The answer must consist of every line in the records below that contains the string "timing".

● ● ●

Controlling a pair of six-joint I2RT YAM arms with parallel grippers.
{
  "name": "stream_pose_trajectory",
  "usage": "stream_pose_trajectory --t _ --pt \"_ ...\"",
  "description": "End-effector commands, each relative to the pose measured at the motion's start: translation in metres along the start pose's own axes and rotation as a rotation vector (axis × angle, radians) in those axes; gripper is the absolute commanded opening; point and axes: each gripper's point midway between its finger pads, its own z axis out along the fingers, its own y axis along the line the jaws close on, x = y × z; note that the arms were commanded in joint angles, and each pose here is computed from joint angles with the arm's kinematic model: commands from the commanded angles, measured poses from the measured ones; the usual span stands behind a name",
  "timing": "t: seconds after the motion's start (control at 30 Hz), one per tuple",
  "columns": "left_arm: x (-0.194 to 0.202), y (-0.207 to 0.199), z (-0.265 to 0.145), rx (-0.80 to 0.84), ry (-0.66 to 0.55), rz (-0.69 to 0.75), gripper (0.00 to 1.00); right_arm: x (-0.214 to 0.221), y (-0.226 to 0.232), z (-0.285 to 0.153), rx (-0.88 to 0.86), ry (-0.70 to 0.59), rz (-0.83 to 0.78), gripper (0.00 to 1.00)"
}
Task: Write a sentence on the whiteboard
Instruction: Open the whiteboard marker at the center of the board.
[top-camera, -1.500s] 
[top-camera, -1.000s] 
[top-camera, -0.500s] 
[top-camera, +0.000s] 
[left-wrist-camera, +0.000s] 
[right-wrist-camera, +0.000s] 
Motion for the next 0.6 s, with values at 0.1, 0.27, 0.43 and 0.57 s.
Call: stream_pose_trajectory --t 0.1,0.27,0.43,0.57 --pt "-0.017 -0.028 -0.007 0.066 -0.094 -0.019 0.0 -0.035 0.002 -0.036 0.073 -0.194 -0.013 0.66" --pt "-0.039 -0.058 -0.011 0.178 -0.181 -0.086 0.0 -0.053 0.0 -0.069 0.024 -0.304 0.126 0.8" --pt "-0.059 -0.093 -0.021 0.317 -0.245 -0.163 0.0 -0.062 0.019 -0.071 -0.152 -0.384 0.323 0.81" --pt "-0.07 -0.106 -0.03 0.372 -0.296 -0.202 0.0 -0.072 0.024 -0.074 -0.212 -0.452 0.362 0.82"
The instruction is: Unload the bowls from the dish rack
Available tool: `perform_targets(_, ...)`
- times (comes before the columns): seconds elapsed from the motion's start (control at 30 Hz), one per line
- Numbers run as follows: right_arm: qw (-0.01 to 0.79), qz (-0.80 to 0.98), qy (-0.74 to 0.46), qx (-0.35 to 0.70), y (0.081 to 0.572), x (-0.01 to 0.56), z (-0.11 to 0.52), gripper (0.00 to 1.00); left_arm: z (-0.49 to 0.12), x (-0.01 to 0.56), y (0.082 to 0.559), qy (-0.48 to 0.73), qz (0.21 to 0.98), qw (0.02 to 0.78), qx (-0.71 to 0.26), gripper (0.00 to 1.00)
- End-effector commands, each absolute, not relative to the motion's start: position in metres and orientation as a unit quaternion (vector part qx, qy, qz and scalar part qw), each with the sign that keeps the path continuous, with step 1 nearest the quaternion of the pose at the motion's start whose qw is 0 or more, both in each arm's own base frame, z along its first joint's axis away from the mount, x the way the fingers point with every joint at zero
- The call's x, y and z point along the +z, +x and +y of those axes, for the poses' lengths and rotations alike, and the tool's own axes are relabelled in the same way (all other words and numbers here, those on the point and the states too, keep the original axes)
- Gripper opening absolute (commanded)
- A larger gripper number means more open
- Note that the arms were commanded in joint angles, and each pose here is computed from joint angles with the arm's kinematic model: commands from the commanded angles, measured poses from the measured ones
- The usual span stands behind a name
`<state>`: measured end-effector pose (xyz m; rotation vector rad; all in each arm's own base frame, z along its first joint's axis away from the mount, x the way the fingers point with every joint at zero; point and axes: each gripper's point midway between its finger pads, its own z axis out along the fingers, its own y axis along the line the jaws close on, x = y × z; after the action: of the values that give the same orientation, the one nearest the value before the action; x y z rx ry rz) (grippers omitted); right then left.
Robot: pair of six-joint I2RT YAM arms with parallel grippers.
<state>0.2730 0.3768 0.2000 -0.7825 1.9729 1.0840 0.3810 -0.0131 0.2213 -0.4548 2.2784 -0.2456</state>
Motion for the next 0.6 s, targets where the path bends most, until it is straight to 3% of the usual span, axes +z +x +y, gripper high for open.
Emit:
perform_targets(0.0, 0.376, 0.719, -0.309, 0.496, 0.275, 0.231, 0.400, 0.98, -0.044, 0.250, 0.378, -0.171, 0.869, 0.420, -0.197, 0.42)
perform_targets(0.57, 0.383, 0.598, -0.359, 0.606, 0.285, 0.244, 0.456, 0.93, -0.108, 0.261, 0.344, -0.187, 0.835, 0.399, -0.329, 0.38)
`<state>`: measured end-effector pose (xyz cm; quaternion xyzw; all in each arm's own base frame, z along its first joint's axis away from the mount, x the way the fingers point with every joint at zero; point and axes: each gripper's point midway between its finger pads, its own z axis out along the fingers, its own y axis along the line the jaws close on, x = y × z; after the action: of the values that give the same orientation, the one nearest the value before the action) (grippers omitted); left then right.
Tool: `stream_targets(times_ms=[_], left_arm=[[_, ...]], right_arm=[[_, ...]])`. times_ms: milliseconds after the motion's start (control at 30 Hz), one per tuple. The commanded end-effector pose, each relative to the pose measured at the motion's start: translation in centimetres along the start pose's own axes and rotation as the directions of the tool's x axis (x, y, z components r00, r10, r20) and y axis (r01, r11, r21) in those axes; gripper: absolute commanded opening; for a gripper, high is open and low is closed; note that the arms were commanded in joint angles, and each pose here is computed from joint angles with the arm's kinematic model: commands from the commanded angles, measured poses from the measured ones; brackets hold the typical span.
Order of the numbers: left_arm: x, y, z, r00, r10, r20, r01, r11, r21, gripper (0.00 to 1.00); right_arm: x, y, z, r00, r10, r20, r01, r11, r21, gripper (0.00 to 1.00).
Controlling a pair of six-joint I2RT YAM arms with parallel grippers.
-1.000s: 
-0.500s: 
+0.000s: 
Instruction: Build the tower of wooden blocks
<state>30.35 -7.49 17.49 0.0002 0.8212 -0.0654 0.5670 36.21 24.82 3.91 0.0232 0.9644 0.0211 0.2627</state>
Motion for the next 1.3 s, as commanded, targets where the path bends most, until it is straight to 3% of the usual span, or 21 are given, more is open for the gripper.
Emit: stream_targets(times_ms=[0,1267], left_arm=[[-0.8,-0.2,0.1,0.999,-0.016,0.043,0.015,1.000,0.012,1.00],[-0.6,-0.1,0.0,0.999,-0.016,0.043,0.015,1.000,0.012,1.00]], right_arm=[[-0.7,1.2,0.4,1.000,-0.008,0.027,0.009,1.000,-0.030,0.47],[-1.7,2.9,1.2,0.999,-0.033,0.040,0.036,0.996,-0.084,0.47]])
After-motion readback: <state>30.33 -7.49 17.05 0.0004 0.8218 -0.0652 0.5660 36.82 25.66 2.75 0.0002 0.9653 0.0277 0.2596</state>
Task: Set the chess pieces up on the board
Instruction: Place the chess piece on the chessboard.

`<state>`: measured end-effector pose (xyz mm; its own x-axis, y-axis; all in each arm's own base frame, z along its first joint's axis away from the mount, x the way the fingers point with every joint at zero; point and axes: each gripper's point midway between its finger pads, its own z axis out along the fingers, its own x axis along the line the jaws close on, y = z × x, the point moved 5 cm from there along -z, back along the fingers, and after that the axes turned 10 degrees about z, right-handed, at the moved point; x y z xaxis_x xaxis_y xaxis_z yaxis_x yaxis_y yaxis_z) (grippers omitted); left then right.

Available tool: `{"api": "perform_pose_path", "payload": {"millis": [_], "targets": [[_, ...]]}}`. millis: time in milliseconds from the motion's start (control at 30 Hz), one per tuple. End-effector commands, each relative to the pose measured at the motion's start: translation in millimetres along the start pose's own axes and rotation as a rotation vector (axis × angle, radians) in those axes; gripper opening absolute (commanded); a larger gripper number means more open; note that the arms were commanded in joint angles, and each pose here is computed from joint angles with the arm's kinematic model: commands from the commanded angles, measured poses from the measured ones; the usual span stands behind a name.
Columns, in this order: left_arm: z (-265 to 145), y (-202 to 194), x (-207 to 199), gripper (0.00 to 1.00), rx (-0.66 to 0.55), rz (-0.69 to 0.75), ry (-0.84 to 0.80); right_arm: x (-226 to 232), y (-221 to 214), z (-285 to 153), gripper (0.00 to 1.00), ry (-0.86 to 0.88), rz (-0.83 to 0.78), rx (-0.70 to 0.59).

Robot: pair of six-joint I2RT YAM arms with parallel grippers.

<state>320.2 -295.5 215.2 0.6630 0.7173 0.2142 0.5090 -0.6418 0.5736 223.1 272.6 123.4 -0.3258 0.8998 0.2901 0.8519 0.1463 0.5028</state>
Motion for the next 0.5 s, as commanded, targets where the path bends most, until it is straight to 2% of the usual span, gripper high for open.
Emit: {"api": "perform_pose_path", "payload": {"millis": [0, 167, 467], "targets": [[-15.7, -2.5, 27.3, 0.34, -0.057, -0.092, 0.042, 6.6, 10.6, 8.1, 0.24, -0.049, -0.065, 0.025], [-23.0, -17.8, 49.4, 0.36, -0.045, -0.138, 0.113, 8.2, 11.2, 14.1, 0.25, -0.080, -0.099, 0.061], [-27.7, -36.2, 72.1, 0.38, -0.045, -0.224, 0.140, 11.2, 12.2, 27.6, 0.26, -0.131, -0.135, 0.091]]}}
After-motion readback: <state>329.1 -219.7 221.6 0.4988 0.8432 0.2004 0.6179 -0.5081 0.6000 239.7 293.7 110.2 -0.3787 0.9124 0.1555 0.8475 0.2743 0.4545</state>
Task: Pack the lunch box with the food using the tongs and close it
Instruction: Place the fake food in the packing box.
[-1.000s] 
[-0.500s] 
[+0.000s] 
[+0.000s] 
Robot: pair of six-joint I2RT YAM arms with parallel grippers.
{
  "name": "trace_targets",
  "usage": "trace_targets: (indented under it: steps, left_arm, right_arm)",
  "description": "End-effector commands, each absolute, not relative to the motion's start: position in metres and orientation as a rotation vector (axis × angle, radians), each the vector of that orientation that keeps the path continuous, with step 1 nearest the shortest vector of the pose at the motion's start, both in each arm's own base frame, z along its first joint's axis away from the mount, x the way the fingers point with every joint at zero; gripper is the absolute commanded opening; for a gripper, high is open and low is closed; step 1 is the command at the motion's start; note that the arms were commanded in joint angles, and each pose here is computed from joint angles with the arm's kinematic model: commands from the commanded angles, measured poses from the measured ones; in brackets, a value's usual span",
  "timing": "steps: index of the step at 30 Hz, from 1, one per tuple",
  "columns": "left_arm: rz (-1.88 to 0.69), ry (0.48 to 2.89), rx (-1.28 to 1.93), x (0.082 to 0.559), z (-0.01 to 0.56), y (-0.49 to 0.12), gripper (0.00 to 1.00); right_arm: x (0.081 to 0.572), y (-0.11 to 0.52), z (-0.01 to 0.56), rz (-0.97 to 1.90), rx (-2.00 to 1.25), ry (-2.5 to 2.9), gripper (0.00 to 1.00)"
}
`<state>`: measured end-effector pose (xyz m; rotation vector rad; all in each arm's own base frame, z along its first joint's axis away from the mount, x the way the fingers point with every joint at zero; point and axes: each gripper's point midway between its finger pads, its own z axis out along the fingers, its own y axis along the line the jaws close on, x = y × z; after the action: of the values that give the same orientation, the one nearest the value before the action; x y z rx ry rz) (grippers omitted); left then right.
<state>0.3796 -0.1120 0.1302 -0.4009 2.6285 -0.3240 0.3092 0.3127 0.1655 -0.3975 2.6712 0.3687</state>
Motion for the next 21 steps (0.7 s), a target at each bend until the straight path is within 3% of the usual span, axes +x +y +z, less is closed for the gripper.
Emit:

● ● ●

**The answer**
  "timing": "t: seconds after the motion's start (control at 30 Hz), one per tuple",
  "timing": "steps: index of the step at 30 Hz, from 1, one per tuple",

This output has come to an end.